───── GIVEN DATA
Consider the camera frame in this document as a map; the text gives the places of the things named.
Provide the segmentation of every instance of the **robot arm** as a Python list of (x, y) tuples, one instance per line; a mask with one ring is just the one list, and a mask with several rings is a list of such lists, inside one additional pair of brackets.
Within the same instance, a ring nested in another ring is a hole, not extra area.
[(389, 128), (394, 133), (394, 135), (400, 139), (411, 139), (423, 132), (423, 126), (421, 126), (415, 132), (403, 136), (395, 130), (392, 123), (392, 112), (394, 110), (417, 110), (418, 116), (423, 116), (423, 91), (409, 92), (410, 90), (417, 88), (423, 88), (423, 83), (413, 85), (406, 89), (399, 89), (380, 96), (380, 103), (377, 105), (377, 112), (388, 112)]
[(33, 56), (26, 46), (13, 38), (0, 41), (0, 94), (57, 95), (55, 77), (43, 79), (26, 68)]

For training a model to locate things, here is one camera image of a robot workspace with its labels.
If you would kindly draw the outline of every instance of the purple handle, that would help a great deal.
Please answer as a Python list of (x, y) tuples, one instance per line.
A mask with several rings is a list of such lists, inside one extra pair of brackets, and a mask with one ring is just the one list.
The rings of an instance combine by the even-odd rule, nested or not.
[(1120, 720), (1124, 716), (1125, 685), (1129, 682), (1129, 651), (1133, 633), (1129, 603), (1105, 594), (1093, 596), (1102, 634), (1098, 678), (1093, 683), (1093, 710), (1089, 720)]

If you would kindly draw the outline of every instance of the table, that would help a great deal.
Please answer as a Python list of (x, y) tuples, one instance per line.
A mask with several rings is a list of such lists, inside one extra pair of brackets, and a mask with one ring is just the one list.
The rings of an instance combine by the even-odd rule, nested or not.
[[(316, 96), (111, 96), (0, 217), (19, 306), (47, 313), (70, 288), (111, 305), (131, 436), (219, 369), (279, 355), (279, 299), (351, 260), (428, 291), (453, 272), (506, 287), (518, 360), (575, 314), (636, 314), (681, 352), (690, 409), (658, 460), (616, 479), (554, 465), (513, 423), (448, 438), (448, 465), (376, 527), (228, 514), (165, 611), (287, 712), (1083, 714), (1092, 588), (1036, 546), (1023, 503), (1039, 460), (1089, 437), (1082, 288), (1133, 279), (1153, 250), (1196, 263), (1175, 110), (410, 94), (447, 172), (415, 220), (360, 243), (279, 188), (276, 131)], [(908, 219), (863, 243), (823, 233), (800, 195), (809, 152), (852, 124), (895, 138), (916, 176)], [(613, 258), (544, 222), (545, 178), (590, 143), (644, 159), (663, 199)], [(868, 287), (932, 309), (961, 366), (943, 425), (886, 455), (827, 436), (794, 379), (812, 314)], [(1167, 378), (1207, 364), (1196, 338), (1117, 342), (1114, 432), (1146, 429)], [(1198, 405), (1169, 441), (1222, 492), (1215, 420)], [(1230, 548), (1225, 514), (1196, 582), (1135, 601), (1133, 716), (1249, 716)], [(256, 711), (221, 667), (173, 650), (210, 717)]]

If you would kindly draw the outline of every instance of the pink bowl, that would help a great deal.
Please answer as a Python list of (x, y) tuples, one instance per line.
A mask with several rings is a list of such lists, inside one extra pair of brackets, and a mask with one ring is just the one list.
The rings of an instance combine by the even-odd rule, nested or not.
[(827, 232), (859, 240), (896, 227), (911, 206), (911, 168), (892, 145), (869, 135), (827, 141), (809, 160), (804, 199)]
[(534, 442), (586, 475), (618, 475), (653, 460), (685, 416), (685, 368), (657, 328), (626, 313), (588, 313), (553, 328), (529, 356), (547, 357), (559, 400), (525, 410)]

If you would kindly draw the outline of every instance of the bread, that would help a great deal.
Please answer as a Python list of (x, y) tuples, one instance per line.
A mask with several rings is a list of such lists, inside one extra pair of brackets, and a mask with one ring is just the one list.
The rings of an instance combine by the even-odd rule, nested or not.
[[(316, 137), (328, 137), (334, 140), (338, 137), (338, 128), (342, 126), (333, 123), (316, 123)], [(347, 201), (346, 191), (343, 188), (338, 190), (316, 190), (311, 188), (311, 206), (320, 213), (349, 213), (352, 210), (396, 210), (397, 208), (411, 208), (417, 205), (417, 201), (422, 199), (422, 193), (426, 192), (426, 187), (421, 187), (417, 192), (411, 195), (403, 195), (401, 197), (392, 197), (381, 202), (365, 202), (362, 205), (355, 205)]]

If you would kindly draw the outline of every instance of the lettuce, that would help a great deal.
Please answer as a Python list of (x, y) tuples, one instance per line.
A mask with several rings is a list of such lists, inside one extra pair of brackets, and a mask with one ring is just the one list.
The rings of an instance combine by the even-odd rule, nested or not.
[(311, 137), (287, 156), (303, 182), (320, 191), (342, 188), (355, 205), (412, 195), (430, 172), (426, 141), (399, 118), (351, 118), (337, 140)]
──────────
:: PROMPT ::
Please give the number of lines with "outline" in the entries above, and write no other text.

:: THE COMPLETED TASK ::
5